Show every line in the records below that contains the word "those".
/---
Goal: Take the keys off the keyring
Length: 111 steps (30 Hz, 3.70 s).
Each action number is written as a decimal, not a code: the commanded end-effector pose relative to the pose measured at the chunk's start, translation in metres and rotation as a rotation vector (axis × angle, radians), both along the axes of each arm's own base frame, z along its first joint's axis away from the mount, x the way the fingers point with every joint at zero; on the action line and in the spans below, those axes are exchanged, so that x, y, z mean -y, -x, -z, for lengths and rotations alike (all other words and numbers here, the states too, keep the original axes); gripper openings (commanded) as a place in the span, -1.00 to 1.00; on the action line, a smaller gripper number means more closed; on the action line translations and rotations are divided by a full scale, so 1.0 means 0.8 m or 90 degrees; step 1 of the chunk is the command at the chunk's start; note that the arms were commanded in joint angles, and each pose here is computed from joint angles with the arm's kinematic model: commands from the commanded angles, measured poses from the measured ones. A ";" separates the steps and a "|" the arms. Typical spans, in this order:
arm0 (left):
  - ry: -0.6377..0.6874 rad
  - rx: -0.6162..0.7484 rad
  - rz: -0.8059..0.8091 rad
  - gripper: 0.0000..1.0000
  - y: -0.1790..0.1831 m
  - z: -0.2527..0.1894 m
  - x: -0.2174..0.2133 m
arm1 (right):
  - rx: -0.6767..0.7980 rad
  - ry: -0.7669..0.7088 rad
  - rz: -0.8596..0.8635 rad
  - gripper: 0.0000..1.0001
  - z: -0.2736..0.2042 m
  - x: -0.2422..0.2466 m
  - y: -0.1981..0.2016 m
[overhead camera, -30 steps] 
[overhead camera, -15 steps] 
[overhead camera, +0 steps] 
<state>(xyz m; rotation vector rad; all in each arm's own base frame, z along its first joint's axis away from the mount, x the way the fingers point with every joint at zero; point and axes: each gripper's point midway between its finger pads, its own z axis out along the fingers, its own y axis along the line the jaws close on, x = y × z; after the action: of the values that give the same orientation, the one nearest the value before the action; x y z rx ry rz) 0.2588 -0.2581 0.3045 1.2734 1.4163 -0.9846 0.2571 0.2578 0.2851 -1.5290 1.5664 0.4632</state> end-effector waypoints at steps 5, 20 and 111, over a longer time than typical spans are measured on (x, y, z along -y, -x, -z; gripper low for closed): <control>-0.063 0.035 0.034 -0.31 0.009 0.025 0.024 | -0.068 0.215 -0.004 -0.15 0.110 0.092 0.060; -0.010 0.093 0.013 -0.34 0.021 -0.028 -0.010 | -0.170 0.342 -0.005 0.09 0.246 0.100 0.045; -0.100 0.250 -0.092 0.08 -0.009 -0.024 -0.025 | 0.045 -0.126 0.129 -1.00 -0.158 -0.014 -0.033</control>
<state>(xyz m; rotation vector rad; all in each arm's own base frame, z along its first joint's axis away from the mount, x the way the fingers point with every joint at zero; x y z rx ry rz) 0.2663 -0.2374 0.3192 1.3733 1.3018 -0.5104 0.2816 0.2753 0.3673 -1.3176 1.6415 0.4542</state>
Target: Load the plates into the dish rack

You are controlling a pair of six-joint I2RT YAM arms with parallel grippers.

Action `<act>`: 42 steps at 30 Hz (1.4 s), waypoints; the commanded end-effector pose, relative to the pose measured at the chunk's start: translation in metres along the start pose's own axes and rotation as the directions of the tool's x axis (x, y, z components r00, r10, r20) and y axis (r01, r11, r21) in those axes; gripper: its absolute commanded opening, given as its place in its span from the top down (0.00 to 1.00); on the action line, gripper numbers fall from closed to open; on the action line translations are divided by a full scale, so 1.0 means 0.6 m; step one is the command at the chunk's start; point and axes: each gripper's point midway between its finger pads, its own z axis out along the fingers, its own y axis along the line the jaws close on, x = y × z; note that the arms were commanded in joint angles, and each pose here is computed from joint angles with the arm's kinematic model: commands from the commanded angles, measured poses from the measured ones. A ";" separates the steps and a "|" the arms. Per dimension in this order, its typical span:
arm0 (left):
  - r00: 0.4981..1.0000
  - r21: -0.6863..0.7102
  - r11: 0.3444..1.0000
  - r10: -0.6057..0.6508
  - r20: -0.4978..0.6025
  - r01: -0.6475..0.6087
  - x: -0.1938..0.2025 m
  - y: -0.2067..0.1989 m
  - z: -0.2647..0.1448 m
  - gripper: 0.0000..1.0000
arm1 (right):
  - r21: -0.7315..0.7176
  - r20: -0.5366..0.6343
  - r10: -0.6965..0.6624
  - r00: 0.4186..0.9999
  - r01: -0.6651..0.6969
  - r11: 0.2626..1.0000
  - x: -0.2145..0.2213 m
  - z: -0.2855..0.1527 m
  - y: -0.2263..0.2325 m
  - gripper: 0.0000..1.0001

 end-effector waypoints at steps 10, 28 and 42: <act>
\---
▶ [Problem solution]:
Each action number is written as a decimal, not a code: the commanded end-effector pose relative to the pose measured at the chunk's start, translation in metres and rotation as a rotation vector (axis × angle, radians), both along the axes of each arm's own base frame, z along its first joint's axis away from the mount, x the way the fingers point with every joint at zero; on the action line and in the spans below, those axes are exchanged, so that x, y, z mean -y, -x, -z, for lengths and rotations alike (all other words and numbers here, the states too, keep the original axes); gripper openings (commanded) as a place in the span, -1.00 to 1.00; on the action line, a smaller gripper number means more closed; on the action line translations and rotations are divided by a full scale, so 1.0 means 0.8 m or 90 degrees; step 1 of the chunk is the command at the chunk's start; note that the arms were commanded in joint angles, and each pose here is computed from joint angles with the arm's kinematic model: commands from the commanded angles, measured poses from the measured ones. A ";" separates the steps and a "|" the arms. Typical spans, in this order:
Action `<act>`: 42 steps at 30 Hz (1.4 s), waypoints; the commanded end-effector pose, relative to the pose measured at the chunk's start: translation in metres along the start pose's own axes and rotation as the directions of the tool's x axis (x, y, z components r00, r10, r20) and y axis (r01, r11, r21) in those axes; gripper: its absolute commanded opening, given as its place in its span from the top down (0.00 to 1.00); on the action line, gripper numbers fall from closed to open; on the action line translations are divided by a full scale, so 1.0 means 0.6 m; step one is the command at the chunk's start; point and axes: each gripper's point midway between its finger pads, its own z axis out along the fingers, its own y axis along the line the jaws close on, x = y × z; note that the arms were commanded in joint angles, and each pose here is computed from joint angles with the arm's kinematic model: commands from the commanded angles, measured poses from the measured ones. A ";" separates the steps and a "|" the arms. Per dimension in this order, its typical span:

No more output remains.